Anche un cretino patentato si accorgerebbe che, se aumentano l’occupazione (+456mila posti in un anno) e le ore lavorate (+1,1%), ma non il prodotto finale (o comunque non nella stessa misura) significa che quei posto di lavoro sono “lavoretti”. Magari anche a tempo indeterminato, ma non troppo “produttivi”.
Il mistero è tale, appunto, solo per i cretini o i mentitori di professione (il governo e l’intero arco parlamentare). Se tutto “lo sviluppo” avviene in settori ad alta intensità di lavoro, ma con “strumenti di lavoro” pressoché inesistenti, il risultato non può che essere questo.
Fuori di discorsi generici: se il 13% del Pil viene dal turismo, e continua a crescere, è evidente che lì la “produttività totale dei fattori produttivi” non può crescere più di tanto. Camerieri, autisti, cuochi, operatori delle pulizie, ecc, puoi anche farli lavorare 20 ore al giorno, ma la produttività oraria non cresce. E figuriamoci i salari.
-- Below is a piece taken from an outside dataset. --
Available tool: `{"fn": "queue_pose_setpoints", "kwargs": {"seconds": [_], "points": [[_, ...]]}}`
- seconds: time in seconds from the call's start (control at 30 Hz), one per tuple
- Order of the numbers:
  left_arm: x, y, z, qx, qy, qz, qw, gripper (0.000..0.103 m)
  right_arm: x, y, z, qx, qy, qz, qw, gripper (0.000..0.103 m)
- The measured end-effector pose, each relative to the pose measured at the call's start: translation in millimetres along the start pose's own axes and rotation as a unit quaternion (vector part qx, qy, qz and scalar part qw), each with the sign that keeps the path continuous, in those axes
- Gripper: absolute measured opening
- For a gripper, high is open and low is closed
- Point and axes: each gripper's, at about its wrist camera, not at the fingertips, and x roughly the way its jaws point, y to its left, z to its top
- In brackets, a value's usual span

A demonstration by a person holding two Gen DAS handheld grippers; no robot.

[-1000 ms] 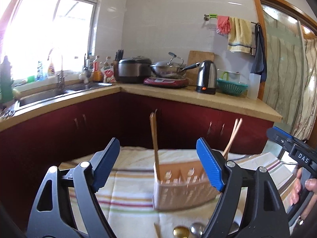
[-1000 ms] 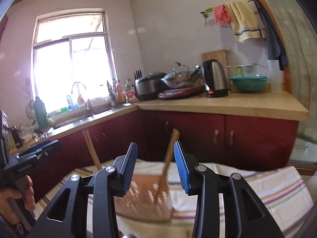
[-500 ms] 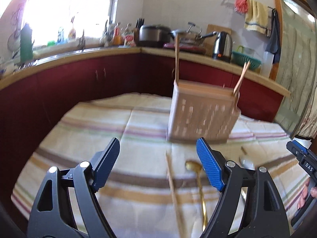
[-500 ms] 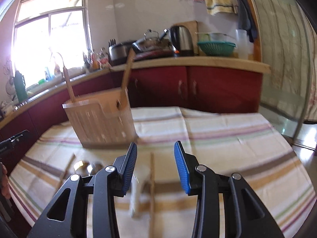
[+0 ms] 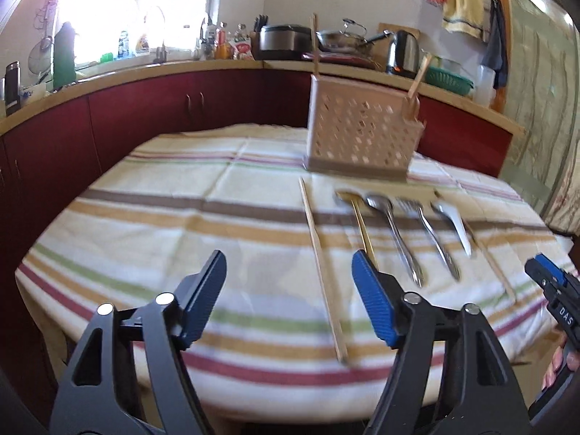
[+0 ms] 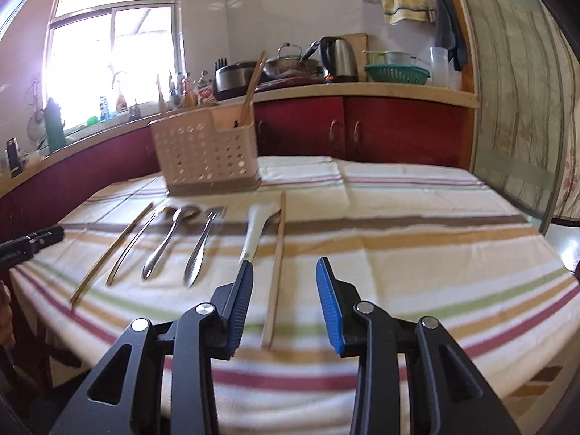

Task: Organize utensils
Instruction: 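Lower left tool and close on a wooden chopstick while right tool grasps another chopstick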

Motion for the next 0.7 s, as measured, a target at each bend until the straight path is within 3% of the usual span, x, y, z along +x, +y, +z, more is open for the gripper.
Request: {"fn": "queue_pose_setpoints", "kwargs": {"seconds": [0.2,0.47,0.67,0.7], "points": [[6.1,-12.4,-28.5,0.010,0.037,-0.019,0.9991,0.062,3.6,6.0,-19.7,-0.008,0.020,0.008,1.000,0.030],[11.9,-15.8,-37.4,0.004,0.048,-0.020,0.9987,0.053,7.5,2.4,-26.3,-0.004,0.029,0.009,1.000,0.022],[11.5,-19.2,-39.9,0.020,0.045,-0.018,0.9986,0.033,8.3,3.3,-28.0,-0.004,0.032,0.013,0.999,0.012],[11.2,-18.9,-40.1,0.020,0.045,-0.018,0.9986,0.026,8.4,3.8,-28.3,-0.004,0.032,0.014,0.999,0.011]]}}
Al contrario, in una fabbrica, se “l’imprenditore” investe comprando macchinari più moderni, nella stessa unità di tempo produce molto di più. Ma naturalmente diminuisce il numero degli occupati perché quelle macchine richiedono assai meno braccia e gambe per funzionare.
È la fotografia impietosa degli “imprenditori” italici, avidi di profitto ma col braccino corto sugli investimenti e, soprattutto, con nessun “gusto per il rischio”. Meglio il turismo e la ristorazione, insomma, dove con pochi soldi si prova a mungere la vacca dei visitatori di passaggio (finché dura...), dove gli incassi sono immediati e si verifica velocemente se vale la pena di continuare o smettere, piuttosto che dedicarsi ai capannoni da riempire di macchine e operai, con prodotti che non sai se avranno successo o meno (la “competizione” è bella da dire in tv, ma difficile da fare), e soprattutto con profitti che arriveranno – forse – dopo un tempo comunque lungo.
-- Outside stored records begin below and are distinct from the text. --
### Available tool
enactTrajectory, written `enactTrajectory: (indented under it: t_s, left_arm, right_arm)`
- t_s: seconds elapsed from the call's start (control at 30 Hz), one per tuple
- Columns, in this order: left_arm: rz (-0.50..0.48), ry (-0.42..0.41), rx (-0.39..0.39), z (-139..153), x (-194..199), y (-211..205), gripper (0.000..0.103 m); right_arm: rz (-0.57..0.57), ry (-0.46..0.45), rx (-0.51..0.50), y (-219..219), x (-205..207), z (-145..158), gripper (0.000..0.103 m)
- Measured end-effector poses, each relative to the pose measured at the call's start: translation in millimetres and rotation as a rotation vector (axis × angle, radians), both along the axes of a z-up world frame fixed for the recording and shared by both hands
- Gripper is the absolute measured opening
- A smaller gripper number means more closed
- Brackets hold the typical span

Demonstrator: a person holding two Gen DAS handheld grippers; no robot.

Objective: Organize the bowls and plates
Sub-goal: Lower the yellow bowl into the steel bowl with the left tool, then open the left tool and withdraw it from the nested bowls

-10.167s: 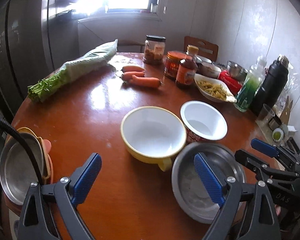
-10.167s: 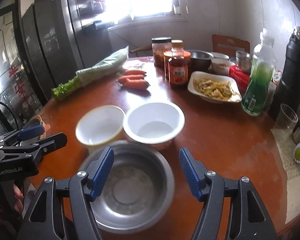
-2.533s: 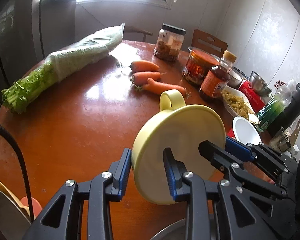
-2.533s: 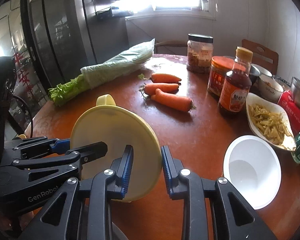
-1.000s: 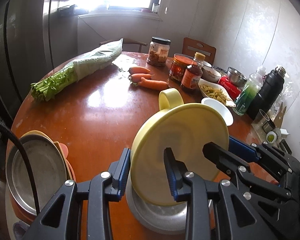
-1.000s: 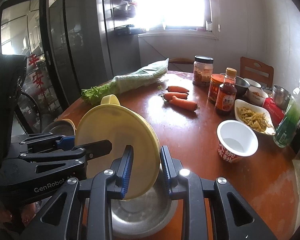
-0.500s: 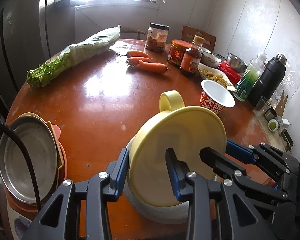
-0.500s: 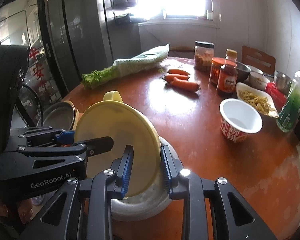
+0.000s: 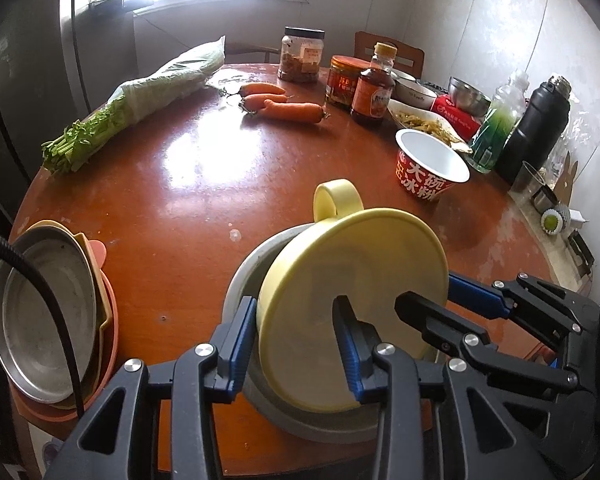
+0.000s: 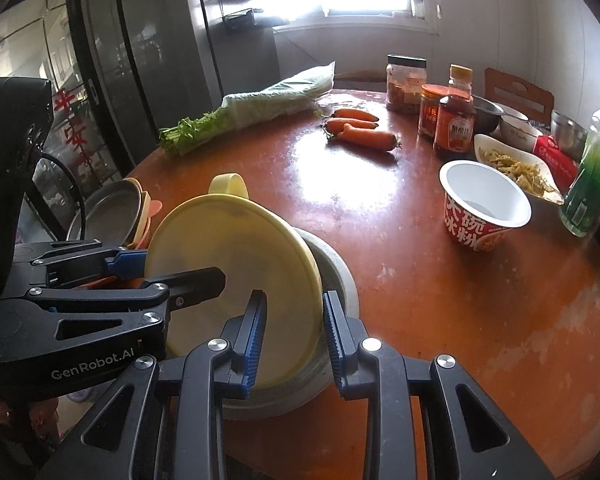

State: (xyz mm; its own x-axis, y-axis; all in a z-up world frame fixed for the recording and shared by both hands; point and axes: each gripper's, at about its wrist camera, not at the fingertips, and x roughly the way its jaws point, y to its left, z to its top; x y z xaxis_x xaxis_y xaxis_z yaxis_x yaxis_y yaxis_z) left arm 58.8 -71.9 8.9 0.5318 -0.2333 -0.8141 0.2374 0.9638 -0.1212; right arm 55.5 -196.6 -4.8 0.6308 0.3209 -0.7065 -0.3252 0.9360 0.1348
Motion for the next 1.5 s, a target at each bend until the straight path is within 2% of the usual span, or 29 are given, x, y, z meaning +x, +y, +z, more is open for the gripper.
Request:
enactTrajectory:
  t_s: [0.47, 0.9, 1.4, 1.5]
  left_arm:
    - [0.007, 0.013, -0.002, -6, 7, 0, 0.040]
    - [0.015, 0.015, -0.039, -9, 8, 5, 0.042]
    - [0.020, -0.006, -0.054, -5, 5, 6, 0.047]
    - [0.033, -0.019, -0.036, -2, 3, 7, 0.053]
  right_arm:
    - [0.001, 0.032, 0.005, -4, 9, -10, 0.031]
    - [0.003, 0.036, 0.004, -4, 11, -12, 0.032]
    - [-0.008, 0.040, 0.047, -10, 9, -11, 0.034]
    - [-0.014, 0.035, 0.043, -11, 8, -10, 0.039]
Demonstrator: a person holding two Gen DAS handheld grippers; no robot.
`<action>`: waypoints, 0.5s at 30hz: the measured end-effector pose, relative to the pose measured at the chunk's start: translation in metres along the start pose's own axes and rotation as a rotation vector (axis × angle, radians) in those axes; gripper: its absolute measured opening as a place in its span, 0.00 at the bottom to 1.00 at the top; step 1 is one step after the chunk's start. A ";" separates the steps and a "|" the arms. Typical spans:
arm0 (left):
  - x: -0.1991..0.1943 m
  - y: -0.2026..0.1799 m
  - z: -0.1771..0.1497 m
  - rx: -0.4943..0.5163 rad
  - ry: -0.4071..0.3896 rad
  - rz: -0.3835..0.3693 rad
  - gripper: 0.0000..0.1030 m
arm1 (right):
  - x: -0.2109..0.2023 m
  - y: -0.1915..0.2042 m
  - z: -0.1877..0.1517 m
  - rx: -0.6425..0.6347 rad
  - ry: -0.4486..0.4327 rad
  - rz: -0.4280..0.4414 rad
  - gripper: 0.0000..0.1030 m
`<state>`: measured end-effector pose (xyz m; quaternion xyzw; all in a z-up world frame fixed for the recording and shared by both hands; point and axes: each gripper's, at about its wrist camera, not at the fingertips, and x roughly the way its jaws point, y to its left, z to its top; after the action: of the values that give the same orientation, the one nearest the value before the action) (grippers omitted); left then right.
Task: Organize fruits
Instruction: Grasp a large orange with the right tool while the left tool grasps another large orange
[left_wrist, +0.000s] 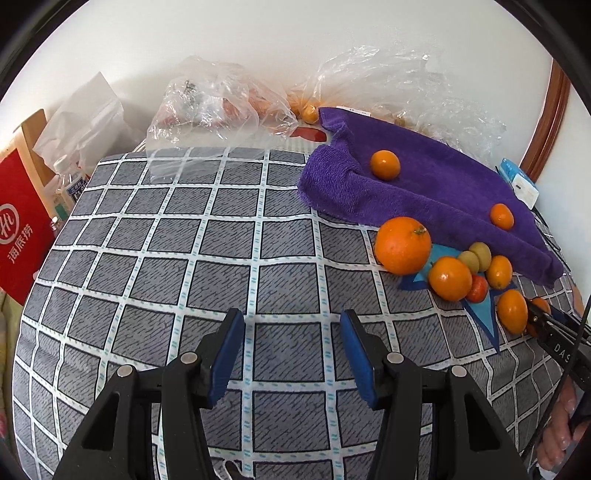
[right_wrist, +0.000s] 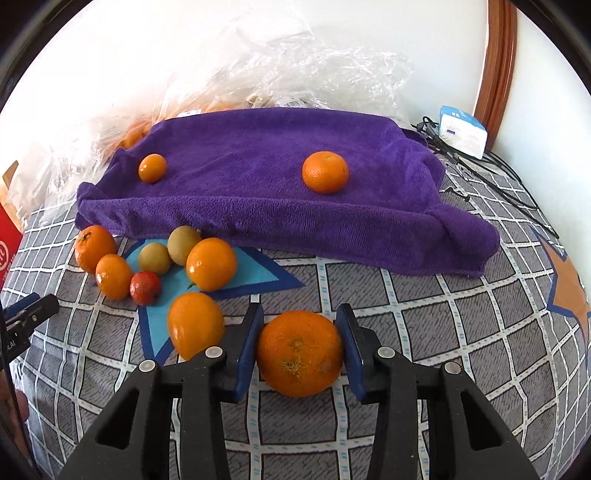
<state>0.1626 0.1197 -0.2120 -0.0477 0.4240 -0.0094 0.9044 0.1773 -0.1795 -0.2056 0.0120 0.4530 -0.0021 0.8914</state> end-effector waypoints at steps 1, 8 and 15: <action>-0.001 0.000 -0.001 -0.007 -0.002 -0.005 0.50 | 0.000 0.000 -0.001 -0.004 0.002 0.001 0.40; -0.003 -0.002 -0.004 0.001 0.000 -0.029 0.64 | -0.003 -0.005 -0.004 -0.006 0.017 0.021 0.47; -0.004 -0.011 0.002 -0.037 0.031 -0.101 0.63 | -0.009 -0.010 -0.013 -0.024 0.029 0.042 0.51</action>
<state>0.1619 0.1095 -0.2072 -0.0856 0.4352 -0.0479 0.8950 0.1612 -0.1891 -0.2059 0.0108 0.4653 0.0221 0.8848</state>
Ma questo è il “modello di paese” che è stato lasciato crescere sopprimendo l’industria pubblica (perché gli industriali, qui, si sono sempre ben guardati dal “rischiare”, tranne qualche testa fina) con privatizzazioni tutte – senza eccezioni – fallimentari in termini di produzione, profitti e occupazione.
Perché solo questo “il privato” sa effettivamente “fare meglio”.
In Francia – certo non un “paese socialista” o guidato da pericolosi estremisti – si sta lavorando alla fusione tra Stellantis (Peugeot più Citroen, più Fiat, Chrysler, Jeep, ecc.) con Renault. In entrambe le multinazionali dell’automobile lo stato francese ha una partecipazione rilevante e dunque spinge per avere un colosso unico, sotto il proprio occhio vigile, in grado di provare a reggere la sfida con Volkswagen, Toyota e Ford. Per non dire dei colossi cinesi che stanno per sommergere il mercato europeo.
L’italica Fiat, nutrita per decenni con regali pubblici senza contropartita, è semplicemente andata via. Bye bye, deficienti, e grazie di tutto...
Ora la situazione è chiarissima, in primo luogo nella prospettiva.
Di produrre qui, con “forze autoctone”, qualcosa da proporre al mondo non se ne parla quasi più. Al massimo hanno successo (ma sempre meno) i “contoterzisti” che lavorano su parti destinate ad essere assemblate dalle industrie tedesche. Nel ciclo dell’auto, per esempio, possiamo proporre solo... i freni (Brembo, probabilmente i migliori al mondo ma, insomma, sempre freni sono, mica automobili...).
E così in qualsiasi altro settore. Nell’informatica avevamo avuto dei pionieri di successo (Olivetti), ma il tocco di Debenedetti è stato fatale anche in quel caso. Sparita dopo il breve successo di fatturato dovuto alla massiccia vendita di computer già fuori mercato all’amministrazione pubblica (la ricerca, costosa ma fondamentale in quel campo, era stata tagliata per prima...).
Se qualcuno ancora si può arricchire facendo dell’Italia la Florida d’Europa, il paese in generale – in termini di Pil, ricchezza distribuibile, salari, ecc. – ci rimette. Ma ai nostri tanti padroncini dal braccino corto, retorica nazionalista a parte, che gliene frega?